* EXERCISE DESCRIPTION: Which lines of the listing below contain the word "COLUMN"? Copy each of them.

* DATA BLOCK:

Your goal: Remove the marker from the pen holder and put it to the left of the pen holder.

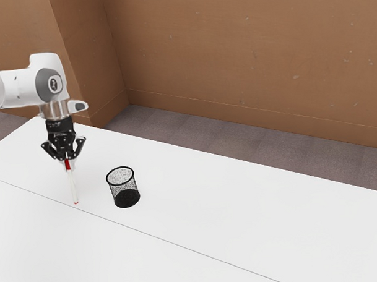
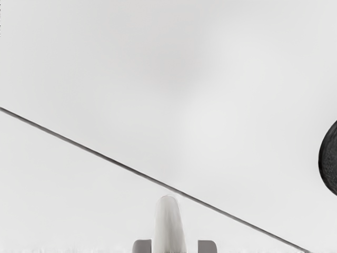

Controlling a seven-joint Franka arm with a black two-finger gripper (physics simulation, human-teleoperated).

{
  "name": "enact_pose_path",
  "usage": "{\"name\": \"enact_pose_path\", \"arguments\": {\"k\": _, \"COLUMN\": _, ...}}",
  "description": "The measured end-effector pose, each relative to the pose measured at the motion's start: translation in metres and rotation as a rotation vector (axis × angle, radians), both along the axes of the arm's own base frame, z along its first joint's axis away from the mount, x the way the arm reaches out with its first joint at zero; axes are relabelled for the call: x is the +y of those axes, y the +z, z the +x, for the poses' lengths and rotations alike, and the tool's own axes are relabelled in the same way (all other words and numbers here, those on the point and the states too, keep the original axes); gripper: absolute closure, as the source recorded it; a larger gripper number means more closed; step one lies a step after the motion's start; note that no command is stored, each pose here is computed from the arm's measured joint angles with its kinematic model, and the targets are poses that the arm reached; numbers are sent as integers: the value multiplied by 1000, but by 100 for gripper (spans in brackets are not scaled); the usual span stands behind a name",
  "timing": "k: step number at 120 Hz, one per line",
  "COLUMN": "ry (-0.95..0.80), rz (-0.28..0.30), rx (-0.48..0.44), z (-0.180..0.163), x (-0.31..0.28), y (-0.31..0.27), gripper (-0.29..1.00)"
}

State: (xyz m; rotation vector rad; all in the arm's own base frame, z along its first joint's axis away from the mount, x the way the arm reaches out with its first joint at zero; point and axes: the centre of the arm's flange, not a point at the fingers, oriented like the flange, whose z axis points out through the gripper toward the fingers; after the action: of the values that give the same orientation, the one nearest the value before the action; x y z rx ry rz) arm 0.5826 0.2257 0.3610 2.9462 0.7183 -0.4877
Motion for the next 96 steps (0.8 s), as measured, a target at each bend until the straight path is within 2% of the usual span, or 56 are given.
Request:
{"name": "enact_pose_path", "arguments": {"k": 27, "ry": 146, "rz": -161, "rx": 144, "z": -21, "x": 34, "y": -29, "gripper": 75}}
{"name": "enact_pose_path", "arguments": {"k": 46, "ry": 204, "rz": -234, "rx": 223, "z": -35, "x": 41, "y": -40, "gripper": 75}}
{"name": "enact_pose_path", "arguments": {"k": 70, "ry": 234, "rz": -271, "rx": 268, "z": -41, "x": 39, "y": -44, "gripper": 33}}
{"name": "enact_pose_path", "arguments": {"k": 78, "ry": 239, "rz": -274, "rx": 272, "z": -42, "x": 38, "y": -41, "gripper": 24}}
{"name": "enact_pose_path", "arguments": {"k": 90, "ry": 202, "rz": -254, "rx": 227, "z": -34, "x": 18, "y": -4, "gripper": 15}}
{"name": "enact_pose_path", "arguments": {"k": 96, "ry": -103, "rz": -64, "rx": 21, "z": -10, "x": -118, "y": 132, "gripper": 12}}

* PROBLEM SOLUTION:
  "usage": "{\"name\": \"enact_pose_path\", \"arguments\": {\"k\": _, \"COLUMN\": _, ...}}",
  "COLUMN": "ry (-0.95..0.80), rz (-0.28..0.30), rx (-0.48..0.44), z (-0.180..0.163), x (-0.31..0.28), y (-0.31..0.27), gripper (-0.29..1.00)"

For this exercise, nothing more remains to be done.